20. Limits and risks of AI-driven due diligence

The deal team had 12 days to finish confirmatory diligence. The data room held 4,000 documents, including contracts, security policies, application inventories, board packs, cloud invoices, and customer reports. AI tools cut the first-pass review to two days. The team found vendor change-of-control clauses, summarized cyber policies, flagged missing uptime commitments, and produced a neat red-amber-green view for the investment committee.

Then the issue showed up. The AI summary said the target had a “standard SOC 2 Type II report with no major control exceptions.” The actual report covered only one product line, excluded the acquired European platform, and listed a carve-out around privileged access review. The investment thesis assumed the buyer could connect customer data into a shared analytics environment in the first 60 days. The control gap turned that into a security remediation workstream, a customer consent question, and a delayed revenue synergy gate.

The AI output was not useless. It was just treated as evidence when it was only a lead.

That is the core decision for deal teams: how far can AI-assisted diligence outputs be used before a human owner has verified the source, the logic, and the deal implication? The answer should change depending on materiality. AI can accelerate search, clustering, comparison, and anomaly detection. It should not set price, terms, Day-1 posture, or synergy timing without controls.

The real risk is not bad answers. It is unsupported confidence

Most teams think the risk of AI in diligence is hallucination. That is too narrow. The bigger issue is confidence without an audit trail.

In a deal, a weak conclusion rarely stays in the diligence report. It moves into the model, the debt case, the integration plan, the SPA, the TSA, or the Day-1 checklist. Once it moves, it hardens. The team starts to manage around a finding that may have been generated from stale policy text, partial contract pages, a copied management response, or a source that never supported the claim.

AI-assisted diligence usually fails in five ways.

It summarizes the wrong scope. A tool reads a policy, certificate, system inventory, or vendor contract and assumes it applies to the full company. In carve-outs, multi-product businesses, and roll-ups, that assumption is often wrong.
It collapses evidence levels. A management statement, a policy, a screenshot, and an operating log are treated as equivalent. They are not.
It hides missing context. The tool gives a clean answer because it was not given the document that would create doubt.
It creates weak attribution. The output says “contracts allow assignment” but cannot point to the exact clause, document version, entity, and counterparty.
It turns pattern detection into investment judgment. A model can flag high cloud spend variance. It cannot decide whether the variance is seasonality, waste, growth investment, migration cost, or a hidden run-rate reset without finance and technology review.

None of these problems means AI should be kept out of diligence. It means the deal team needs a reliance model.
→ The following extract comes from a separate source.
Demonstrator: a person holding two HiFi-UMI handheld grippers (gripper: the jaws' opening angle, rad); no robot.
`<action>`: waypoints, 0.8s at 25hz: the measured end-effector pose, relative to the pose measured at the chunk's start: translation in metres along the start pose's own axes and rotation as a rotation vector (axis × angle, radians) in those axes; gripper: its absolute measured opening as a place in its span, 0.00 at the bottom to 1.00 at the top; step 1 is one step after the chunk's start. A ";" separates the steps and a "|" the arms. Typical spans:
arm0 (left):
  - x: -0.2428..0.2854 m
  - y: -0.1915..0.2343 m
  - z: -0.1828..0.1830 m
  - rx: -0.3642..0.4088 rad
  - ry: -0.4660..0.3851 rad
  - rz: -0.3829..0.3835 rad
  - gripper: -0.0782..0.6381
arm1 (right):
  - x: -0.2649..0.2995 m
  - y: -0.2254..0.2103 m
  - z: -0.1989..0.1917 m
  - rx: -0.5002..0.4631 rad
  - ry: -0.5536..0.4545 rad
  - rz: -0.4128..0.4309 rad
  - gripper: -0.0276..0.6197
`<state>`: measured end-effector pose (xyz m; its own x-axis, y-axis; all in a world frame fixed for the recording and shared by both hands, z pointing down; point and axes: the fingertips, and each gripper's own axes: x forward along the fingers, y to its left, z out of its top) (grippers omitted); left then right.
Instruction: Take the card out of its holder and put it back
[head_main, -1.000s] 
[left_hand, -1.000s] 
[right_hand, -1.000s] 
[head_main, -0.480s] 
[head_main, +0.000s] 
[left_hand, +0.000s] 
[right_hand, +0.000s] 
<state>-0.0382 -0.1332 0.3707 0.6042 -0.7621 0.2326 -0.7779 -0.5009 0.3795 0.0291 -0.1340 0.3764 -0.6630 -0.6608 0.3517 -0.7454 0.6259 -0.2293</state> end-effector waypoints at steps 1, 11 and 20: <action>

A practical reliance model: find, shape, decide

The cleanest way to use AI in diligence is to classify every output into one of three reliance levels.

Level 1: find

AI is used to locate, extract, cluster, and compare information. The output is a pointer, not a conclusion.

Use it for:

finding clauses across contracts
clustering applications by owner, vendor, or business process
extracting security controls from policies and reports
comparing data room versions
identifying unusual spend lines in vendor, cloud, or infrastructure data
building question lists from missing artifacts

This level is usually safe when the data stays inside the approved diligence environment and the output is clearly labeled as unverified.

Decision trigger: If the output only changes what the team asks next, AI can operate as a first-pass accelerator.

Level 2: shape

AI is used to create a structured hypothesis: likely cost exposure, likely separation complexity, likely cyber gap, likely contract constraint. The output can guide workstream priorities, but it cannot stand alone.

Use it for:

drafting a first view of mandatory vs discretionary IT spend
mapping likely Day-1 dependencies from application and interface inventories
ranking contracts by assignment, termination, renewal, and audit risk
identifying patterns in incident tickets or vulnerability exports
comparing target KPIs against source-system definitions

This level requires a named diligence owner, source citations, sampling, and contrary-evidence checks.

Decision trigger: If the output changes diligence scope, resource allocation, or the priority of management sessions, require source traceability and human review before it is circulated beyond the workstream.

Level 3: decide

AI-influenced output is used to support price, terms, timing, value plan, Day-1 posture, financing narrative, or board approval. At this level, the tool is not deciding, but its output has become part of a deal decision.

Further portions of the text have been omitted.